**EXERCISE**
Scan the entries for lines with the word "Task" and copy those lines.

(Data extracted from a collection)
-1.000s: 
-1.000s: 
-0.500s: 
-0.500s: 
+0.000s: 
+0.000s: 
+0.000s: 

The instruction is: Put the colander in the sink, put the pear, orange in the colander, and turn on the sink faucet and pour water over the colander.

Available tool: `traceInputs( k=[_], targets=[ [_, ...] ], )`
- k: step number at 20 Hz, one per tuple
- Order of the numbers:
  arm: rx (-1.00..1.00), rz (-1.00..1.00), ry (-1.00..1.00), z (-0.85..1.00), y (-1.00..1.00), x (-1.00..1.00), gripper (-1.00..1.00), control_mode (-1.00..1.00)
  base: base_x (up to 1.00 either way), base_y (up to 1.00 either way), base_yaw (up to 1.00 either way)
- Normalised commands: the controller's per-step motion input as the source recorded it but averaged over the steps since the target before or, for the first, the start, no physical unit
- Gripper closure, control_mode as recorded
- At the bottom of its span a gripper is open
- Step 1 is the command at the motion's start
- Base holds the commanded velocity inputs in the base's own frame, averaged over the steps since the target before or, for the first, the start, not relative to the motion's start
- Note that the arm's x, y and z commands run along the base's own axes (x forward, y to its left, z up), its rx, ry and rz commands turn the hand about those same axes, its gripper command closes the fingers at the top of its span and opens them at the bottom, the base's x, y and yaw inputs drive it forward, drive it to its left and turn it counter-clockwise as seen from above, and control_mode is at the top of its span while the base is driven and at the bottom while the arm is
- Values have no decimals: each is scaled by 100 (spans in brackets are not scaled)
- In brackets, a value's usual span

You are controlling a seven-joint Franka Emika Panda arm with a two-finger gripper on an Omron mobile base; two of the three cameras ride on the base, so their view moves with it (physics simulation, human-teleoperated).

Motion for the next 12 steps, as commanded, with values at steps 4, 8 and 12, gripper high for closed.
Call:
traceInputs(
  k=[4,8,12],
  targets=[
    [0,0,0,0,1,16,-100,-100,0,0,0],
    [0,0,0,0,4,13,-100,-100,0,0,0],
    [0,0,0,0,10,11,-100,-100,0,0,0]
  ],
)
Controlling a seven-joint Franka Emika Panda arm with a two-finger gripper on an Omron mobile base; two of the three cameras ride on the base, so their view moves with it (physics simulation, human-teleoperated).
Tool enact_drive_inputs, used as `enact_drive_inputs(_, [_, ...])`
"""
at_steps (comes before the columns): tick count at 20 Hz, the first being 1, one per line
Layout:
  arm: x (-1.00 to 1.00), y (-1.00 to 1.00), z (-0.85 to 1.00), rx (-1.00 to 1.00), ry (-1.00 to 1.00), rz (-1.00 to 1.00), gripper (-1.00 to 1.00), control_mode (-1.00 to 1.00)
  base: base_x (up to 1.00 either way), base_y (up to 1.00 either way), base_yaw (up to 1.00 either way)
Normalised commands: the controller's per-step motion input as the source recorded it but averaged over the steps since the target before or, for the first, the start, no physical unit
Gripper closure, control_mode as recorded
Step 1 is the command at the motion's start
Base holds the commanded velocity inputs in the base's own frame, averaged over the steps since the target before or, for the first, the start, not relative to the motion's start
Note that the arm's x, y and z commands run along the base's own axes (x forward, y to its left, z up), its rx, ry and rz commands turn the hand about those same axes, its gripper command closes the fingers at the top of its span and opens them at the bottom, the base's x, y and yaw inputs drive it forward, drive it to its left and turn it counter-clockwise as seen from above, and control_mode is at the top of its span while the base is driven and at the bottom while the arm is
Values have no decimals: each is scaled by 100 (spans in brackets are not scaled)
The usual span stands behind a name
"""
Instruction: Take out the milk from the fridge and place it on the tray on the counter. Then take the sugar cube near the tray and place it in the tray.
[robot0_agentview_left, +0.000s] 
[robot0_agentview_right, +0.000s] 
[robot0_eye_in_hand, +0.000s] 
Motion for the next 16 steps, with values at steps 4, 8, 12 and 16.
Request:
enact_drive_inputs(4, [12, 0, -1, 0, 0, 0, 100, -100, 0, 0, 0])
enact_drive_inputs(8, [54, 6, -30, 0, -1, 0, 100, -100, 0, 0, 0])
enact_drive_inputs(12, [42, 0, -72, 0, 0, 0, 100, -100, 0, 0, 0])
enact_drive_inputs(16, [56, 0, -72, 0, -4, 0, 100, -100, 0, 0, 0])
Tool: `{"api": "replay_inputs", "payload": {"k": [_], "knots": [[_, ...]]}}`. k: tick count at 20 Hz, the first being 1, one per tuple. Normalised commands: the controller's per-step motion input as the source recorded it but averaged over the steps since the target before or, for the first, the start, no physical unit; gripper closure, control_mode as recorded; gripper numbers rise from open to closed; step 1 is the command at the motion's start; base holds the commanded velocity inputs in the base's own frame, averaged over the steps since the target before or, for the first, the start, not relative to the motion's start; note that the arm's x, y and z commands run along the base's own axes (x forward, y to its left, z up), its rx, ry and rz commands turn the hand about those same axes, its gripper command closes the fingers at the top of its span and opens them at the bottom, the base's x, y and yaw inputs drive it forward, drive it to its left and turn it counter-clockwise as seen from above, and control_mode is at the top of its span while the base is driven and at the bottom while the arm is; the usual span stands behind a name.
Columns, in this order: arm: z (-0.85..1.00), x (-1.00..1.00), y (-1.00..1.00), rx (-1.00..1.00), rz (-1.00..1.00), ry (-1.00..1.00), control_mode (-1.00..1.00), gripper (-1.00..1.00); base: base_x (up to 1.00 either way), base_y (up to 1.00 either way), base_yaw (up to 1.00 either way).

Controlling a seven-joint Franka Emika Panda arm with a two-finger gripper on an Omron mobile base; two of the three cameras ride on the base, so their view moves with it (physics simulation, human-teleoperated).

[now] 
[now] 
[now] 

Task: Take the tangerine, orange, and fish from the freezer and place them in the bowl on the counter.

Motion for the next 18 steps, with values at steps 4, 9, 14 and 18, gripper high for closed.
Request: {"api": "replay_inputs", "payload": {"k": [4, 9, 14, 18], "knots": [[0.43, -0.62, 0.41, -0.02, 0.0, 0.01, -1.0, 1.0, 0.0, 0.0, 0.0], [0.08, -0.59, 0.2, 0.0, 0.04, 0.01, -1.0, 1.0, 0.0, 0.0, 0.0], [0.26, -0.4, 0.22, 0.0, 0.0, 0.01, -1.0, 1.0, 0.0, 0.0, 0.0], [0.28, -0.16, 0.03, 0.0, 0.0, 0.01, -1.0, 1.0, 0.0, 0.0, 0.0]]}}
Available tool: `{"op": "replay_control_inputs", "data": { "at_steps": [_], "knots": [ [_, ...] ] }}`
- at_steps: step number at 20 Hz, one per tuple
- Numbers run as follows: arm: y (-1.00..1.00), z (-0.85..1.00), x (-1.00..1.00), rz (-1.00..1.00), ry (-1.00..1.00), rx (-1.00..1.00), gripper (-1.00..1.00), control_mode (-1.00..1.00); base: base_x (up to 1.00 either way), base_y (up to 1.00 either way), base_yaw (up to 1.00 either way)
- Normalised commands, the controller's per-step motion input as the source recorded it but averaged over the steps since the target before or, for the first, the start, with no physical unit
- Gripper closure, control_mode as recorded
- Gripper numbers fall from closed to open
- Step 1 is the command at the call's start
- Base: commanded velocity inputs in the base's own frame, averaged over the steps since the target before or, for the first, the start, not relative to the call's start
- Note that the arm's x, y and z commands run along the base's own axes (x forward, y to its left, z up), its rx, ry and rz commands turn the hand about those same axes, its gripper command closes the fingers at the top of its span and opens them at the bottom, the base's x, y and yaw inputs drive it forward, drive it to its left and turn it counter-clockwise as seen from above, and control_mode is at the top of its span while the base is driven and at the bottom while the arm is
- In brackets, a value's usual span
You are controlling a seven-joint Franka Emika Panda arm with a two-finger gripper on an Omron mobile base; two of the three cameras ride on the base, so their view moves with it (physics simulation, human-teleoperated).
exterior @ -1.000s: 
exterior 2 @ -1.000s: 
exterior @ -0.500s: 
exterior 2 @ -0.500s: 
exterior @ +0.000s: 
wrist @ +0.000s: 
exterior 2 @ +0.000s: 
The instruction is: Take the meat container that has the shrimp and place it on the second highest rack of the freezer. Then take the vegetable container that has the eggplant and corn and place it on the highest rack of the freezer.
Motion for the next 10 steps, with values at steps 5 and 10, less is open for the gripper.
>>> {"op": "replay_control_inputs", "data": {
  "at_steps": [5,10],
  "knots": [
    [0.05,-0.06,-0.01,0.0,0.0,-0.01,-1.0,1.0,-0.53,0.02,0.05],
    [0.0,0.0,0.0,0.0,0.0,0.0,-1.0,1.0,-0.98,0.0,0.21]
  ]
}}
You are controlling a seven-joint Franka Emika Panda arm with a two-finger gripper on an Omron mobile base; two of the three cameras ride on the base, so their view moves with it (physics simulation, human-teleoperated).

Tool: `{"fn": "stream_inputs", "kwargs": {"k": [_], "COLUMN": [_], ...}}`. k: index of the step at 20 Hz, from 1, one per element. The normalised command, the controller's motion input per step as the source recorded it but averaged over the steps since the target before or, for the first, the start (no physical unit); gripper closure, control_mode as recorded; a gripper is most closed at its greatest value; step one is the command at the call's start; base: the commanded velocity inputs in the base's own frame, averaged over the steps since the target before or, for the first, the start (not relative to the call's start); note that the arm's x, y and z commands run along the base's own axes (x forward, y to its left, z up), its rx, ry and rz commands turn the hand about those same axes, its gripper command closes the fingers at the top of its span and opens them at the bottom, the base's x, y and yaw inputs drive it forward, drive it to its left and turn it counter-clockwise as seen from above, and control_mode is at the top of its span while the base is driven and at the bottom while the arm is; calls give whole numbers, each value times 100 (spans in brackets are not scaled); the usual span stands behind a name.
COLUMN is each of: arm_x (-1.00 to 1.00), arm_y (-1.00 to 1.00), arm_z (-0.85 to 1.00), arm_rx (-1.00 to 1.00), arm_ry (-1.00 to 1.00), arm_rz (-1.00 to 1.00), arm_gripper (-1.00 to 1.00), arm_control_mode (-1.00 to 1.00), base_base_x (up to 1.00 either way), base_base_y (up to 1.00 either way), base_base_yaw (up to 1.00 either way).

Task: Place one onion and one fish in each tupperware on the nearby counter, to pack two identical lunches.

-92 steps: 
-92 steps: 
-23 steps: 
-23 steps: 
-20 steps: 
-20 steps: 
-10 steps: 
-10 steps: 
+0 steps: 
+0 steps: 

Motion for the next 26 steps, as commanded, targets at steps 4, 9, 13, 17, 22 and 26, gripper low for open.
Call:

**EXPECTED OUTPUT**
Task: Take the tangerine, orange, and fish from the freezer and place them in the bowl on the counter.
Task: Place one onion and one fish in each tupperware on the nearby counter, to pack two identical lunches.

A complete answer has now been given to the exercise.